みんな汗だくになりながら、目線を合わせないテンプレのノリ……アイリーンからしては、分りやす過ぎた。
「まあまあ、アイリーン殿。これも、あなたの美しさと考えれば如何ですか?」
「えっ、は、はい……そ、そうですね! うん! 私、可愛いですもんね!」
突然、アルガスから声をかけられ、ドキドキしてしまったアイリーンは、自分でも何を言っているのか理解出来ていなかった。顔を紅潮させながら、なぜかオーバーリアクションになっている。
「はははっ、あなたは面白い人だ。ええ、アイリーン殿は非常に美人だと思いますよ」
「あ、はははははは……」
アルガスから送られる、直線的な誉め言葉。嘘偽りのないものとすぐに理解でき、彼女の動きは止まった。
「……アイリーン様、少しよろしいでしょうか?」
「え、な、なに……? ミランダ……?」
「すぐに済みますので、こちらへどうぞ」
丁寧な口調ながらも、有無を言わせない気迫でアイリーンはミランダに連れて行かれてしまった。
--------------
「アイリーン様、これはチャンスです」
「な、なにが……?」
宿舎の隅まで移動したミランダは、目を輝かせながら彼女に話し出した。アイリーンは意味がわかっていない。

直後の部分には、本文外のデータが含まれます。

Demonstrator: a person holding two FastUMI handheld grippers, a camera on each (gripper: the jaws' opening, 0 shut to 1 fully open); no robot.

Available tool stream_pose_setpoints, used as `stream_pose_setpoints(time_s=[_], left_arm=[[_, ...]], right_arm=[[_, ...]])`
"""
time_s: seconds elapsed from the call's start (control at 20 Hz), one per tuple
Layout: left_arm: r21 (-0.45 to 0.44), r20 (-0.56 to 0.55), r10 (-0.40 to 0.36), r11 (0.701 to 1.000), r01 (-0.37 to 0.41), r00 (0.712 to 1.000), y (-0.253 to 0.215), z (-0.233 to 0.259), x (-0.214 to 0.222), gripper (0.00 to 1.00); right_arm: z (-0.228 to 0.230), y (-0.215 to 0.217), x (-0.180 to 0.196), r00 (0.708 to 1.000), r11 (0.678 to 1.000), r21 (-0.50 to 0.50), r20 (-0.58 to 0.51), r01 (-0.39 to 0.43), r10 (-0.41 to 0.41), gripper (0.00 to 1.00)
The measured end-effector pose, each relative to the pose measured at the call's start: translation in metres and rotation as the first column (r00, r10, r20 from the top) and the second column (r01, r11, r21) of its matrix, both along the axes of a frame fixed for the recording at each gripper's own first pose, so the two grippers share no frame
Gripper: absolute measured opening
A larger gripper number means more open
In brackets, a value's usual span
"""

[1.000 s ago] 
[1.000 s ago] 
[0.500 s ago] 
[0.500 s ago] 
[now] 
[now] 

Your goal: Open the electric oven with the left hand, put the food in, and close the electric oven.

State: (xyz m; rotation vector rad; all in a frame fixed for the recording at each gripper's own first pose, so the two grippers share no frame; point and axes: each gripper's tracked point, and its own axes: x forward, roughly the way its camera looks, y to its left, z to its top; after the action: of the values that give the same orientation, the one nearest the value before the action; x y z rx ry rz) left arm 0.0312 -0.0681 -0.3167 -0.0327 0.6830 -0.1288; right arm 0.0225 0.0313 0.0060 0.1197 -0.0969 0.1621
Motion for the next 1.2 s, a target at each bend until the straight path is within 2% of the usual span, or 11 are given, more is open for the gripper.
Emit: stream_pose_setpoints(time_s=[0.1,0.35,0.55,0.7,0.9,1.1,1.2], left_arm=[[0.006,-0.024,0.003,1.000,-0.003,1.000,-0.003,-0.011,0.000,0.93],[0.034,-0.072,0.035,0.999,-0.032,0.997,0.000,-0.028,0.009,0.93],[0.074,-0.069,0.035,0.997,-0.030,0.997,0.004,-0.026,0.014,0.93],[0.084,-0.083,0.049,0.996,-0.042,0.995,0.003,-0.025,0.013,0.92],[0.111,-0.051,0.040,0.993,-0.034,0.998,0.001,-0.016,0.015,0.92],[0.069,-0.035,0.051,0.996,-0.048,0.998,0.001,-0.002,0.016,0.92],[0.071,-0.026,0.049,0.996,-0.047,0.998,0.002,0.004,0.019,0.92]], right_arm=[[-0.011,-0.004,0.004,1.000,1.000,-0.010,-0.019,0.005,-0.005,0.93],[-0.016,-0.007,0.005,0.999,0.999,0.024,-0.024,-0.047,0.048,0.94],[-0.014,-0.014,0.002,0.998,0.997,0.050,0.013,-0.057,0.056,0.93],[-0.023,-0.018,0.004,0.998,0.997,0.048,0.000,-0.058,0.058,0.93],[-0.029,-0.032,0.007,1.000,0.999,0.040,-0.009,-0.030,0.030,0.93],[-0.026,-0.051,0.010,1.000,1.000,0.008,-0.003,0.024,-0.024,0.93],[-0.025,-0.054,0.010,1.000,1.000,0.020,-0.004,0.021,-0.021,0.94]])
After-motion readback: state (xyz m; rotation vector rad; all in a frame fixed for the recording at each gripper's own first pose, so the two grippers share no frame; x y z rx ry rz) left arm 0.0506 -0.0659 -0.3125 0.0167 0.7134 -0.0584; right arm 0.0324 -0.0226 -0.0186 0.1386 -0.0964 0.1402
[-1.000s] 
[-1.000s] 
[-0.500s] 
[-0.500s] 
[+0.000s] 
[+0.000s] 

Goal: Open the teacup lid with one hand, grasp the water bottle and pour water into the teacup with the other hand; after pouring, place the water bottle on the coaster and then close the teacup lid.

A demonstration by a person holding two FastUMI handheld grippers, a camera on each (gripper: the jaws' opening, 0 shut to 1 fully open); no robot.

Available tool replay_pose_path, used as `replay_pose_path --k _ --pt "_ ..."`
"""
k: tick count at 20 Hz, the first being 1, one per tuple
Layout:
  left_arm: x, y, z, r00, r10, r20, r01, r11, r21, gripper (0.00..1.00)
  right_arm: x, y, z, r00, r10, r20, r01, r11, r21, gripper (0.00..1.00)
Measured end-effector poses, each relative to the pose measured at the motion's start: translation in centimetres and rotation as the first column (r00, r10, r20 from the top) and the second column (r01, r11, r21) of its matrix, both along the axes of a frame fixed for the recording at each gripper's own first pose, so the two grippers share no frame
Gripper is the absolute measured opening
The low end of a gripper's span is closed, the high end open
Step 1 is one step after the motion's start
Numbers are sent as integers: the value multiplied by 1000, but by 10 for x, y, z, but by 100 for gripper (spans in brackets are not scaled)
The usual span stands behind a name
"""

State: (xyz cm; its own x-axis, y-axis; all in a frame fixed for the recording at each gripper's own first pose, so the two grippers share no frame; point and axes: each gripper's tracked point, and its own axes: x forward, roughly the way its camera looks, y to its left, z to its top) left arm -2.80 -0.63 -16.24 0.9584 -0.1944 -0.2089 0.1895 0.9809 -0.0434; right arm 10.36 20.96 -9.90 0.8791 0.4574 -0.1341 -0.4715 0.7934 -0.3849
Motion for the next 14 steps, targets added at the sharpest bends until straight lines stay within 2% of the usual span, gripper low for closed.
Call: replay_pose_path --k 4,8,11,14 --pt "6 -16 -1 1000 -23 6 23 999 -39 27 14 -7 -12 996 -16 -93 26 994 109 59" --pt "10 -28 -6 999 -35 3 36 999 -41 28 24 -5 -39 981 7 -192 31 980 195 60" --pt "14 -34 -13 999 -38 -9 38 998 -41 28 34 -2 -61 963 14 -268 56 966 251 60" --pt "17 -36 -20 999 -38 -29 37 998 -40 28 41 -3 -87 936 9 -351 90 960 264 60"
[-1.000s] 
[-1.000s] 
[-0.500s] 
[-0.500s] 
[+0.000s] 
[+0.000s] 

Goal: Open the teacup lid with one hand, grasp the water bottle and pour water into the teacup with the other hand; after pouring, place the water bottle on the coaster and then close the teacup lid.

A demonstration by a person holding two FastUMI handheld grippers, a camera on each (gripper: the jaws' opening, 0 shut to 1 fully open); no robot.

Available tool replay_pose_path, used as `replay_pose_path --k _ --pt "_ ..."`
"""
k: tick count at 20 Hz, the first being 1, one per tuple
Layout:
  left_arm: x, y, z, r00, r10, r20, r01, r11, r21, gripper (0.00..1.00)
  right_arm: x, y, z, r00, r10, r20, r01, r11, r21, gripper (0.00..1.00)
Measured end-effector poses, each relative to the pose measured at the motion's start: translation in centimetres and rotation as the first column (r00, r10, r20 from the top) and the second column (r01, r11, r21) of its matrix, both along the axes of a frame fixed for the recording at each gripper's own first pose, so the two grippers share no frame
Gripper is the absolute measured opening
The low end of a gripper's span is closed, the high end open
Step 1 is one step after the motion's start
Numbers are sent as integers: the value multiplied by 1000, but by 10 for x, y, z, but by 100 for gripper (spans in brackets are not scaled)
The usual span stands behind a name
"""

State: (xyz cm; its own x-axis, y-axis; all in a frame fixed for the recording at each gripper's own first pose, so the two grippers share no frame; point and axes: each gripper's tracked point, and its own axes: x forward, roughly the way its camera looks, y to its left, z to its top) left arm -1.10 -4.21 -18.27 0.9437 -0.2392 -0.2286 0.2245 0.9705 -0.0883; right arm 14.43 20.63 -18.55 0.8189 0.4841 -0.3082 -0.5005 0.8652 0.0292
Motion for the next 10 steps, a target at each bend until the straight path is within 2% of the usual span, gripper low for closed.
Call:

「アルガス伯爵の心を射止めるチャンスということです」
「ああ……そういうこと。うん、確かにそうよね……で、デートすることになったんだし」
改めて考えるとデートをするのだ。アイリーンはそれを考えるだけで、頭が変になりそうだった。とてもまともな思考ではいられないとは、このようなことを言うのだろうか。
「はい、デートです。そこで提案なのですが、アルガス伯爵を確実に射止める為にも、お洒落な格好はひ必要でしょう?」
「ま、まあそうかもしれないわね……付き合いとかで、女性は見慣れてるだろうし」
「では、街に繰り出して、あの方を射止める服装をチョイスいたしましょう。善は急げです」
「ええ? 今から!?」
「当然です」
そう言いながら、ミランダは強引にアイリーンを、近くの馬車まで引っ張って行った。
来るべき「デート」の為の、事前準備が開始されたのだ。